Copy all lines below that use the word "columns".

— RECORDS SUPPLIED —

————

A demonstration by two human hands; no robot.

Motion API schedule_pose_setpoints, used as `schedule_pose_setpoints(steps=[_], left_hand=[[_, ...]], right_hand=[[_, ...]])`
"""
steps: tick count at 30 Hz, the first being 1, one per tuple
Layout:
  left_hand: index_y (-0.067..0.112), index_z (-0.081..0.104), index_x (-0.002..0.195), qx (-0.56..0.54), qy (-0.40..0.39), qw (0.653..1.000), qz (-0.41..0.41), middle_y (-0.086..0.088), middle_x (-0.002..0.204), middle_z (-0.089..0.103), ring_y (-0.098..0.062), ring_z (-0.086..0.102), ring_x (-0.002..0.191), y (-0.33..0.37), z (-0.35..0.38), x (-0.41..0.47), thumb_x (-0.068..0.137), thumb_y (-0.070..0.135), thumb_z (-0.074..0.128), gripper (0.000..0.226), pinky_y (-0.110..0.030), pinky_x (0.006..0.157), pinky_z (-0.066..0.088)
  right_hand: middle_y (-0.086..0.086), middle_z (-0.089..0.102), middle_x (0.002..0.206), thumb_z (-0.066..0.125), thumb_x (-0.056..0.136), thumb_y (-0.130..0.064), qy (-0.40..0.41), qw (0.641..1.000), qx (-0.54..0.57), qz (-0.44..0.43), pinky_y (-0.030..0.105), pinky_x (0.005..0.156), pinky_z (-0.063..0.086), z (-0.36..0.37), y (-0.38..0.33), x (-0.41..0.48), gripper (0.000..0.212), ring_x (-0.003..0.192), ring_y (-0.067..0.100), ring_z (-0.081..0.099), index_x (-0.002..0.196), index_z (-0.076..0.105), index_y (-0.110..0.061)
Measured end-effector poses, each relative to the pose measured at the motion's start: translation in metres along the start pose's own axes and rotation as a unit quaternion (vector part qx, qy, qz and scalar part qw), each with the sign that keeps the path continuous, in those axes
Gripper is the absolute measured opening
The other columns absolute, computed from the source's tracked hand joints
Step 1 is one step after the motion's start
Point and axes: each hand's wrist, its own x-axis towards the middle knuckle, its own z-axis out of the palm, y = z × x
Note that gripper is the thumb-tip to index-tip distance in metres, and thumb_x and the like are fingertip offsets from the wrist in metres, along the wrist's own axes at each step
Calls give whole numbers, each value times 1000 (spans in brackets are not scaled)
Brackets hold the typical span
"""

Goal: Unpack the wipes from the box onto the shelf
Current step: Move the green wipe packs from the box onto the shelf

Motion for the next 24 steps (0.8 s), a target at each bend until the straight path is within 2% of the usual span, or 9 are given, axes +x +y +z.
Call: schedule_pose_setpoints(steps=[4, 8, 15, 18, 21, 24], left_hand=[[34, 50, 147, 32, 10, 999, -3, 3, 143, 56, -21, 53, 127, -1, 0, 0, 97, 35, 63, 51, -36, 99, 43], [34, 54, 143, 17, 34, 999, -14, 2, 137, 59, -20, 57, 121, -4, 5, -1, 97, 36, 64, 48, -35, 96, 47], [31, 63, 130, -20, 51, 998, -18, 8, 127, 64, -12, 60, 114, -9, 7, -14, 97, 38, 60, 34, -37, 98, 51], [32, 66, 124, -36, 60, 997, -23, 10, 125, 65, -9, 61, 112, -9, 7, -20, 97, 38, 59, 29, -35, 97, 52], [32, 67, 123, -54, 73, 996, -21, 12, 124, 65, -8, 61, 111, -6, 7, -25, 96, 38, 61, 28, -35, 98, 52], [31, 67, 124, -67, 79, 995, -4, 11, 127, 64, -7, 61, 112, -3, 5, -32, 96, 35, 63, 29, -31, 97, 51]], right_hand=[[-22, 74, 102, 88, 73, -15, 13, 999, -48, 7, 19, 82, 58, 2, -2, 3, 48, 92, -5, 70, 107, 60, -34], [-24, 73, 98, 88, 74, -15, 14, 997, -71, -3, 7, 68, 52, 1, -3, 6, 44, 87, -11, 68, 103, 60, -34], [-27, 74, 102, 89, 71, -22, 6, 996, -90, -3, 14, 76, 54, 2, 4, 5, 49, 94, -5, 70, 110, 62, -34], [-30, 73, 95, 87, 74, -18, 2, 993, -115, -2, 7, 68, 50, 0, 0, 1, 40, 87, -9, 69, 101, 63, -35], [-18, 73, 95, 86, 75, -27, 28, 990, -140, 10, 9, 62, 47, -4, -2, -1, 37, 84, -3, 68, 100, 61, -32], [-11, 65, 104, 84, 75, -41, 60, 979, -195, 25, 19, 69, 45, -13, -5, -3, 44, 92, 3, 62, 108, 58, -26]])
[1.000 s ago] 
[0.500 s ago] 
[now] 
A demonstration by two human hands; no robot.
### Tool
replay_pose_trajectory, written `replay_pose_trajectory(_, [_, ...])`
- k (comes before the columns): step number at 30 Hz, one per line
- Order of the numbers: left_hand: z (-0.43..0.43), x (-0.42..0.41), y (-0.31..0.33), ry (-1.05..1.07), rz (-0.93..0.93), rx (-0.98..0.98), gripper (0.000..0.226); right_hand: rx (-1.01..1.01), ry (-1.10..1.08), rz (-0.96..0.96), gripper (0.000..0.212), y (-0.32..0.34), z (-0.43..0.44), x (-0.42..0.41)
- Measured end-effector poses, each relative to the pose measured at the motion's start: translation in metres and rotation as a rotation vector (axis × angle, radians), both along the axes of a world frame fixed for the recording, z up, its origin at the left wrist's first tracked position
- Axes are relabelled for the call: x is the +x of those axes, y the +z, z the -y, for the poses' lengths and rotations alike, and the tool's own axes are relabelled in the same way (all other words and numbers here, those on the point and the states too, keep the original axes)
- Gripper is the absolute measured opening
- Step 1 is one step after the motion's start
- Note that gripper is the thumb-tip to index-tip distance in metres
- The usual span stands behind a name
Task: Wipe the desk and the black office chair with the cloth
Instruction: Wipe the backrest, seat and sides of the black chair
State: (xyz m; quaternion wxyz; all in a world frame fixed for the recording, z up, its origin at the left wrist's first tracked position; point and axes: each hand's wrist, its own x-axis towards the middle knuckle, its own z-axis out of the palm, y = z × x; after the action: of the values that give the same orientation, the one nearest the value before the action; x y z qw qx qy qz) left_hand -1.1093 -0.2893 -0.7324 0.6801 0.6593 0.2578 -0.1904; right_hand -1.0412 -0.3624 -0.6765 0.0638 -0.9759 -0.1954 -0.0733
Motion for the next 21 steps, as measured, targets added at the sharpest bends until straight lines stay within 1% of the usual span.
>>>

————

— EXPECTED ANSWER —
The other columns absolute, computed from the source's tracked hand joints
- k (comes before the columns): step number at 30 Hz, one per line

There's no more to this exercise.